Here is one of the great ironies of history. Just a few short years after the West engaged in an orgy of triumphalism at the apparent defeat of ‘state socialism’, the feared beast returns, a hybrid beast admittedly, but more virile and resilient than ever. And furthermore, its global reach is significantly greater. Jacques makes the point clear enough when he reminds us that China has loaned more to the developing world in the last few years than has the World Bank. The huge currency reserves held by China is probably the only factor preventing the US and Europe from a wholesale default on their massive sovereign debt.

But here is the rub.
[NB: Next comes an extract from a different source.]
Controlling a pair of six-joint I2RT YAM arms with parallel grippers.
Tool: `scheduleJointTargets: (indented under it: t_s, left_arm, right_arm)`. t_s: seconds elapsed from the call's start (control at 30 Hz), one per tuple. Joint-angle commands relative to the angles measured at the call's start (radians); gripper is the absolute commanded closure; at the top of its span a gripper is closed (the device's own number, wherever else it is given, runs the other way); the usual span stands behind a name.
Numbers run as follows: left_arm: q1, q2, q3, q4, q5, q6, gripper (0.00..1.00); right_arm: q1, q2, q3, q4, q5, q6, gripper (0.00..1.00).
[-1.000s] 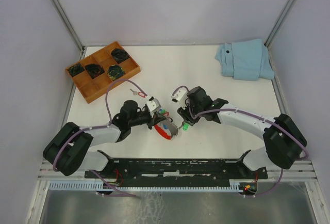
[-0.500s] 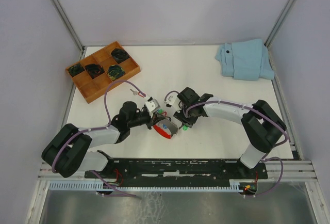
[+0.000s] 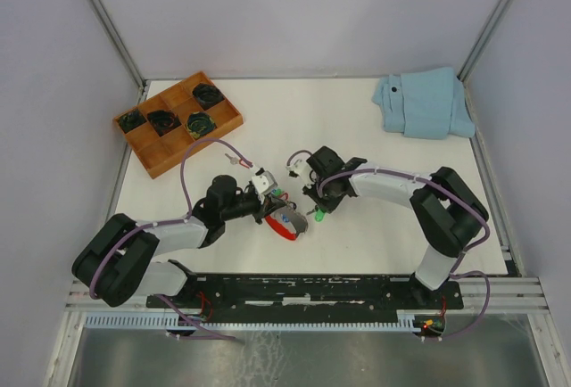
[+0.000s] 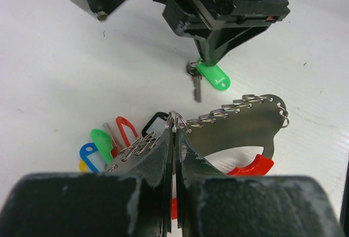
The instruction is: Put the keys on the keyring
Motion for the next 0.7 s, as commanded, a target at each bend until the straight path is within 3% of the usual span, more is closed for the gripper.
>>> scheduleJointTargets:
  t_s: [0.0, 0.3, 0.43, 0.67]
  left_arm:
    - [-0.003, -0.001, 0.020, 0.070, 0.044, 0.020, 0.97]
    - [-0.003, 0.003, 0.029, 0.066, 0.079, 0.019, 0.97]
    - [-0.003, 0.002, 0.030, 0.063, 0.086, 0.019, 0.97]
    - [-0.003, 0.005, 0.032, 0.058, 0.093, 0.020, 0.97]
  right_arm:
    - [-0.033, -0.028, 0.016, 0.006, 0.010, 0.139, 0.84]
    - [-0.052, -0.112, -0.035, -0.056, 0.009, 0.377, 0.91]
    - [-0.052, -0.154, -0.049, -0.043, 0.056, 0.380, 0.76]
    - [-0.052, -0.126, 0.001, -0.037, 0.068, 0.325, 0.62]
The situation cannot be simply regarded as one nation supplanting another as was the case of the USA replacing the British Empire after WW2. China’s newfound economic muscle cannot be divorced from the world economy. If Europe and the US no longer have the financial wherewithal to buy Chinese manufactured goods then very suddenly the Chinese economic miracle starts to look a little fragile. What I think I am suggesting is that we have reached a level of globalisation hitherto unseen in the 10,000 year story of human ‘civilisation’. We are embarking on an entirely new international epoch not merely the changing of the old guard. And most significantly, the essence of this new epoch will surely be state collectivised wealth as opposed to private, individual and corporate wealth.

This alternative thesis, if I can make it sound so grand, is not to dismiss the Chinese characteristics that Jacques makes such play of. Rather it is to put the international dimensions as primary in the equation and the national particularities as important but secondary. There can be no going back to the era of the nation state. That is finished and done with. Now comes the era of the globalised economy, dripping as it does with all the brutalities and inequities of the previous eras, but pregnant with all the possibilities of something altogether new; a highly urbanised, highly connected world, totally interdependent on each others resources, skills and markets. The competing modernities that Jacques talks about is really academic speak for the transition from monopoly capitalism to state socialism. The idea floated by Jacques that we are witnessing the return of the Chinese Middle Kingdom ‘civilisation-state’ is to miss the relentless internationalisation of human affairs.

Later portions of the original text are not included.